Original editorial published in The Prince Albert Daily Herald on October 7, 2020.
The COVID-19 pandemic has sounded the alarm on the state of long-term care in Canada.
Canadians have been horrified to learn that four out of five lives lost due to COVID-19 have been residents or workers in long-term care facilities – the worst record in the developed world. A report from the Canadian Forces, who were deployed to help manage outbreaks in several care homes, put into gruesome detail just how deep the crisis in long-term care had become, and sent shockwaves across the nation.
While the public is mostly just waking up to this reality, if you ask one of the thousands of CUPE members who work in long-term care in Saskatchewan, they will tell you that this crisis isn’t new. They will tell you that this crisis has been brewing for years. They will tell you COVID-19 fell like an avalanche onto a system that had already been broken and left totally unprepared by decades of underfunding and understaffing.
The election on October 26 is our best chance to reverse course and fix long-term care. Seven months after the novel coronavirus arrived, there’s no longer any excuse for being unprepared, and there’s no excuse for continued inaction.
For years, our union has been calling for urgent action to fix long-term care here in Saskatchewan, while the Sask Party under different leaders did the opposite, and cut long-term care to the bones.
It’s been shown time and time again that public, not-for-profit long-term care beds provide the best quality care at the best cost while also paying workers who care for residents a liveable wage. Relative to the rest of Canada, Saskatchewan has a decent number of public, not-for-profit long-term care beds, but they have been in decline since the Sask Party took office in 2007. Private, for-profit care has been encouraged by the Sask Party, nearly doubling since 2004, where residents face monthly fees of up to $6,000 for lower levels of care than what is provided in a public, not-for-profit setting.
The Sask Party has left the physical infrastructure of long-term care facilities to rot to the point that facilities in Grenfell and Regina have been forced to permanently close. And it’s the expensive, for-profit options that are left to fill the gaps.
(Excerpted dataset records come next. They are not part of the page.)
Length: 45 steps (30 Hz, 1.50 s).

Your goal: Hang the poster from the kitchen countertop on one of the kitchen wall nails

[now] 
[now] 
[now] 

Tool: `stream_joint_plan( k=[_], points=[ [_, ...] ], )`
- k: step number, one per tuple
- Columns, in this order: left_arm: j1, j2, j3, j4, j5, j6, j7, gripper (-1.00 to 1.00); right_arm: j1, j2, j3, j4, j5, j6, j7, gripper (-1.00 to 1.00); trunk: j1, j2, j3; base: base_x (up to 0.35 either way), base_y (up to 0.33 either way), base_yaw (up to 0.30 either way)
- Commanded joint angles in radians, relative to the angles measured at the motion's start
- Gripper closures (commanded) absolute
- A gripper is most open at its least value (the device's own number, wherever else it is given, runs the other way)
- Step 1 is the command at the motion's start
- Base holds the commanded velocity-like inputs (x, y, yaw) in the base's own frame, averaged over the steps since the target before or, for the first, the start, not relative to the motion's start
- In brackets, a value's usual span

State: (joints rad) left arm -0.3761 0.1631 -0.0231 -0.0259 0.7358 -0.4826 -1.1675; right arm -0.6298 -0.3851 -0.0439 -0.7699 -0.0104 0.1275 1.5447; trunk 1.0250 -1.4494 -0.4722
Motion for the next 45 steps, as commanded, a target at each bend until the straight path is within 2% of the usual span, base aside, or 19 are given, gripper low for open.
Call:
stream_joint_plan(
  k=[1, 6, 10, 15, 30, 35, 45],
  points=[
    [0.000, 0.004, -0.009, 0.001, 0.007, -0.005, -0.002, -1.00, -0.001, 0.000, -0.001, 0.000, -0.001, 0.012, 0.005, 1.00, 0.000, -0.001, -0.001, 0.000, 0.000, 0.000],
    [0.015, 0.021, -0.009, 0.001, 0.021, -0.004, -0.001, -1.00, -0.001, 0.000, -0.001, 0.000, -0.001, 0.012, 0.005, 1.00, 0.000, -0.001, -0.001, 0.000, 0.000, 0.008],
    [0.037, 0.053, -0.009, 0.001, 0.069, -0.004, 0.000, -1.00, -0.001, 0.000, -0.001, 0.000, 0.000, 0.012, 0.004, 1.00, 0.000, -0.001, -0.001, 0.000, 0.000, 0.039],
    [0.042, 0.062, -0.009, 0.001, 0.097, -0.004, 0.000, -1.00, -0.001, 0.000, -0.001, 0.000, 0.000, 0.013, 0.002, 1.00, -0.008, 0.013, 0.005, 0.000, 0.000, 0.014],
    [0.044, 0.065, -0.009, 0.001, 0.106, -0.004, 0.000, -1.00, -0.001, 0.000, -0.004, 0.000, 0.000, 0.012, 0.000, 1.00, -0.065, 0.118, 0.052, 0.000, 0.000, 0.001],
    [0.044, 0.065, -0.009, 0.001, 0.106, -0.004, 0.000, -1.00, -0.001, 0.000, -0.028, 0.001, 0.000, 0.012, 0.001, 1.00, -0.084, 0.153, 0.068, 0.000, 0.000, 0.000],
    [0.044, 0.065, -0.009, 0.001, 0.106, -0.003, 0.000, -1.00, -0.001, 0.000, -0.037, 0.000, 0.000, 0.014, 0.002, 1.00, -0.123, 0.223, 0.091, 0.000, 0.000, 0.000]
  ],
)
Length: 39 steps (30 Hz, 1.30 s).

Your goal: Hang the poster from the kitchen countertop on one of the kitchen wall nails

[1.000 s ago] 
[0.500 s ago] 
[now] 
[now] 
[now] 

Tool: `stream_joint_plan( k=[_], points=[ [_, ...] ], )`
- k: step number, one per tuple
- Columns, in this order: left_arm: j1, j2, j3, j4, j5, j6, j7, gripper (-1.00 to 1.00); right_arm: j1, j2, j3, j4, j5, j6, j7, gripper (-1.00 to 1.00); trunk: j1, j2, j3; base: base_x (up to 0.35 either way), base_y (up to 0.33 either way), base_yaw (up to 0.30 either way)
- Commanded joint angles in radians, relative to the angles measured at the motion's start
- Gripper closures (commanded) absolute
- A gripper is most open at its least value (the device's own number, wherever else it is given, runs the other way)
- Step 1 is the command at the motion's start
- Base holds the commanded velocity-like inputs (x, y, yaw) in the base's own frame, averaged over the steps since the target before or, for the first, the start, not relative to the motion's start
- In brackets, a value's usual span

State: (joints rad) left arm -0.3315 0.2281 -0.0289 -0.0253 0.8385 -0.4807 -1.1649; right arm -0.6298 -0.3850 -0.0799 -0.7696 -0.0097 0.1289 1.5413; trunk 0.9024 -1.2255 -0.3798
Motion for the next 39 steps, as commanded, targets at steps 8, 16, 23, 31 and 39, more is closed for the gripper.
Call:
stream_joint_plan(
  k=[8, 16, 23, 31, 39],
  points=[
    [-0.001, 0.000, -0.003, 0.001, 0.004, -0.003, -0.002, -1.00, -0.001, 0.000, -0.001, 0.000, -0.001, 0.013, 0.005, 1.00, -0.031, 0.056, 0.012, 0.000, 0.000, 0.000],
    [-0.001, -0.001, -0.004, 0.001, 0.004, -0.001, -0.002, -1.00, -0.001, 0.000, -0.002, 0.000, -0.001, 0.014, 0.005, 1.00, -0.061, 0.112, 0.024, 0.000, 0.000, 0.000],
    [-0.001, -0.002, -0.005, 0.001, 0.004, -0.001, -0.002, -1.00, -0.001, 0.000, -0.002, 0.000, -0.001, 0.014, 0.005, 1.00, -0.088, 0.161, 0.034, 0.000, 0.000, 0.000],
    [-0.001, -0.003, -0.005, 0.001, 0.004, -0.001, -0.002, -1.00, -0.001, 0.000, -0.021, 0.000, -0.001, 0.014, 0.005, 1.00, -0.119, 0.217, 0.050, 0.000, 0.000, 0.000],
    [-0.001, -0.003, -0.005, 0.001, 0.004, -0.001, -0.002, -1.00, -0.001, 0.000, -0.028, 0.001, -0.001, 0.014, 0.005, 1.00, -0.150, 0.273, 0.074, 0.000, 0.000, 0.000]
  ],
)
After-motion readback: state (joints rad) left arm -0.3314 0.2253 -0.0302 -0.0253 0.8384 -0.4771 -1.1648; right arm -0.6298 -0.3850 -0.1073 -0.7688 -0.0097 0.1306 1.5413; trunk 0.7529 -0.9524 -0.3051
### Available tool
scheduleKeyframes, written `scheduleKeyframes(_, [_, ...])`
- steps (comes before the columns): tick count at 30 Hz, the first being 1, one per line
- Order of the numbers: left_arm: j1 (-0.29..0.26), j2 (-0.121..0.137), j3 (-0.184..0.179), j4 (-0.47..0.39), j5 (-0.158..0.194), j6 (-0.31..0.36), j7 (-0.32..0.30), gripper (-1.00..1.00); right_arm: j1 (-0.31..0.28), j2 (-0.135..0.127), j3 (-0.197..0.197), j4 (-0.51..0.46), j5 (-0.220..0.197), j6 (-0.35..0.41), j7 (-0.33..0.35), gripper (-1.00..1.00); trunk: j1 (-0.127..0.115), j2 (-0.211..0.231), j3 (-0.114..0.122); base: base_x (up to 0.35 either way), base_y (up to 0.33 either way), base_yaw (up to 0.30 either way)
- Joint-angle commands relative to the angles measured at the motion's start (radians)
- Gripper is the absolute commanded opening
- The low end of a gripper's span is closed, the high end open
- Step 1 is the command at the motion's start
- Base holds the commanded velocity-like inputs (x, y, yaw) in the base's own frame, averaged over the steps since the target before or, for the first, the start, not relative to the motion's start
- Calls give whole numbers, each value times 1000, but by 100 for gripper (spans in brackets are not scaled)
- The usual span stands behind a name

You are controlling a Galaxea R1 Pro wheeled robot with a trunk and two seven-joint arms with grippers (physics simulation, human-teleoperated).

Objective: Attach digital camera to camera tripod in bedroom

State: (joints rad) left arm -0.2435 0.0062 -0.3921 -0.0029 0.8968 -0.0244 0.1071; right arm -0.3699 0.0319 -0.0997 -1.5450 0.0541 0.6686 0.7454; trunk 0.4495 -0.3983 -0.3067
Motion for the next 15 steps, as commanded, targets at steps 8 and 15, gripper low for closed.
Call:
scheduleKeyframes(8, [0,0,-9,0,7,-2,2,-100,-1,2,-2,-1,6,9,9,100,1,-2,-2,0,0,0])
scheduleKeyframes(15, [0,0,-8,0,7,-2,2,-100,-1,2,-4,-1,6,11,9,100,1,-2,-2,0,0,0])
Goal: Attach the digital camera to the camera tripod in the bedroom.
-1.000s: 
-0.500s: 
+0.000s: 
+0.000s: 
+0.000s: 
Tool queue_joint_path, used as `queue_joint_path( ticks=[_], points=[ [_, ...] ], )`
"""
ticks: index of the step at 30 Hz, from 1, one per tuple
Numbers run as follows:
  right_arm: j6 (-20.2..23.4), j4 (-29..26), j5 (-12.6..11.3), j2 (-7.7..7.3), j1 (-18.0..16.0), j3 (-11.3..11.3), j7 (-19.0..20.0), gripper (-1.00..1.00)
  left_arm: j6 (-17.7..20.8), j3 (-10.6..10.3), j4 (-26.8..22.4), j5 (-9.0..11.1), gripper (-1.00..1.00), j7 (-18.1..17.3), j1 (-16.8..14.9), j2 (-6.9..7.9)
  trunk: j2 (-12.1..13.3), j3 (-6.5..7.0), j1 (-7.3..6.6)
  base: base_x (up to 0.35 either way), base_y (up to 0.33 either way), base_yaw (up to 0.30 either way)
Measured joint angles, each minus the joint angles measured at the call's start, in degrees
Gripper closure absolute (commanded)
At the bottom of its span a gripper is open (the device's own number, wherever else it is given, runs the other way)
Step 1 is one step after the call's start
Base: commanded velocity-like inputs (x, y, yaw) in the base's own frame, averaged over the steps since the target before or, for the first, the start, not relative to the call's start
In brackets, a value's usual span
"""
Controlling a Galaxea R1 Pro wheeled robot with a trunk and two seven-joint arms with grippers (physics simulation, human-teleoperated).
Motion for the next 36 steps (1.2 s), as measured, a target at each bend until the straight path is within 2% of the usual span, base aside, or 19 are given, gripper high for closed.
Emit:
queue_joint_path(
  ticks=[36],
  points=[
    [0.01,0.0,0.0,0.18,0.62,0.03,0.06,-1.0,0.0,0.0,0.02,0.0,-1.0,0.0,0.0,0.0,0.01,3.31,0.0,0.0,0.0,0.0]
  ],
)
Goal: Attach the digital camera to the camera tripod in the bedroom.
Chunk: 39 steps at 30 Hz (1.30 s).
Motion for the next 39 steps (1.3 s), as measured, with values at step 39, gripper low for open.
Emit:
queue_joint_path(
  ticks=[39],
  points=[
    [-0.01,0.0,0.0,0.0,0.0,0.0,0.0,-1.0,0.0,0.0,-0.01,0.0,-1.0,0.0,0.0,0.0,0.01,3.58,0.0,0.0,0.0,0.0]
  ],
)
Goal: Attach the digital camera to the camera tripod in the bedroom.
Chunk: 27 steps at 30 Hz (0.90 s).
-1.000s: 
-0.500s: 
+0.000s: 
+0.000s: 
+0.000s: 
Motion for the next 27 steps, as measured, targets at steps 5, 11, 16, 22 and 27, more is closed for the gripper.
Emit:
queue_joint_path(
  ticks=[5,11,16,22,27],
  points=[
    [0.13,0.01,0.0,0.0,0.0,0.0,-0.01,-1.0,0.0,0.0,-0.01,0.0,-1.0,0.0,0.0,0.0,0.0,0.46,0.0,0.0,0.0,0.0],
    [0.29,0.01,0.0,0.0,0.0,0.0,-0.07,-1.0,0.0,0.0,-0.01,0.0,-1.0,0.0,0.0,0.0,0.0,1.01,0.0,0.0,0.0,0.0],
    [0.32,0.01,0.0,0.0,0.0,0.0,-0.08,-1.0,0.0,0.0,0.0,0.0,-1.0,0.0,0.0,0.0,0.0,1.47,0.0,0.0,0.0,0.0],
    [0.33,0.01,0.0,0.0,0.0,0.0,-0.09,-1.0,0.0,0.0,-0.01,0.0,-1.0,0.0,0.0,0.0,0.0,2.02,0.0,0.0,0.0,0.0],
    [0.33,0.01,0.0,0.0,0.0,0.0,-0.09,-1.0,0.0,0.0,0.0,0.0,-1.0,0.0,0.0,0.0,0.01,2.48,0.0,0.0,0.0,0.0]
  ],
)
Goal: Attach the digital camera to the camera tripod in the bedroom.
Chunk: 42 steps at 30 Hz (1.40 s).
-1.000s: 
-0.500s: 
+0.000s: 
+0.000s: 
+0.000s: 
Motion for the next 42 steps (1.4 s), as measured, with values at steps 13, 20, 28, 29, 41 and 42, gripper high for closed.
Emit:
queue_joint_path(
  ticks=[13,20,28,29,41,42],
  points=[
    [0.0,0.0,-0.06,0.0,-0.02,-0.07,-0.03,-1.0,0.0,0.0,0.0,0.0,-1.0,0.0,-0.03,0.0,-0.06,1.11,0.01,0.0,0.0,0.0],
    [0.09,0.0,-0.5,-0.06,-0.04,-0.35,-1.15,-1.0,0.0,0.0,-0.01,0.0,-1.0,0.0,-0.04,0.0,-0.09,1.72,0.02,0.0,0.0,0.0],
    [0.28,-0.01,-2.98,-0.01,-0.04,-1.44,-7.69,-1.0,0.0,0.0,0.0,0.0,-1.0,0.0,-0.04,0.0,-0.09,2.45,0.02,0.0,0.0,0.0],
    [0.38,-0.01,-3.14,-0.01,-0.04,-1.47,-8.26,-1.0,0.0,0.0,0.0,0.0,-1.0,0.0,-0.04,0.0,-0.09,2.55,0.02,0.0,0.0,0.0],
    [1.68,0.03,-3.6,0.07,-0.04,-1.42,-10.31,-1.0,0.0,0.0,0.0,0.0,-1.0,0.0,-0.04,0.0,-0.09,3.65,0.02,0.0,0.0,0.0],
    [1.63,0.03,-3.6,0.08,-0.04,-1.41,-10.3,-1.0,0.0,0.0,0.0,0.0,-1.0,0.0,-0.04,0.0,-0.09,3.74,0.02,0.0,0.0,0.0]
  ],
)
To make things worse, in 2011, the Sask Party axed rules that required at least two hours of personal care per day per resident. To put that into perspective, most experts agree that long-term care residents should receive a minimum of 4.1 hours per day of hands-on care – but our seniors in Saskatchewan today aren’t even guaranteed two.
In 2019, the Saskatchewan Health Authority painted a bleak picture in its survey of long-term care facilities: critical staffing shortages and burnout, delayed responses to call bells, and residents unable to get more than one bath a week. And that was before COVID-19 struck.
We know what it will take to fix long-term care – because we’ve been telling this Sask Party government for years.
We need a major increase in the number of public long-term care beds and urgent repair of our long-neglected long-term care infrastructure.
We need regulations that guarantee a minimum of 4.1 hours of hands-on care per resident every day.
We need to boost staffing levels in order to reduce staff burnout and improve the quality of care for residents.
We need to make long-term care jobs stable and full-time, so that workers do not have to work second or third jobs, putting residents and other staff at more risk during a pandemic.
Everyone in Saskatchewan knows someone who lives or works in a long-term care home. On October 26, let’s remember them when we go to the voting booth, and elect a government that will make these life-saving solutions a reality.
Mark Hancock is the National President of the Canadian Union of Public Employees (CUPE). Judy Henley is the President of CUPE Saskatchewan. CUPE represents over 13,000 health care workers across the province.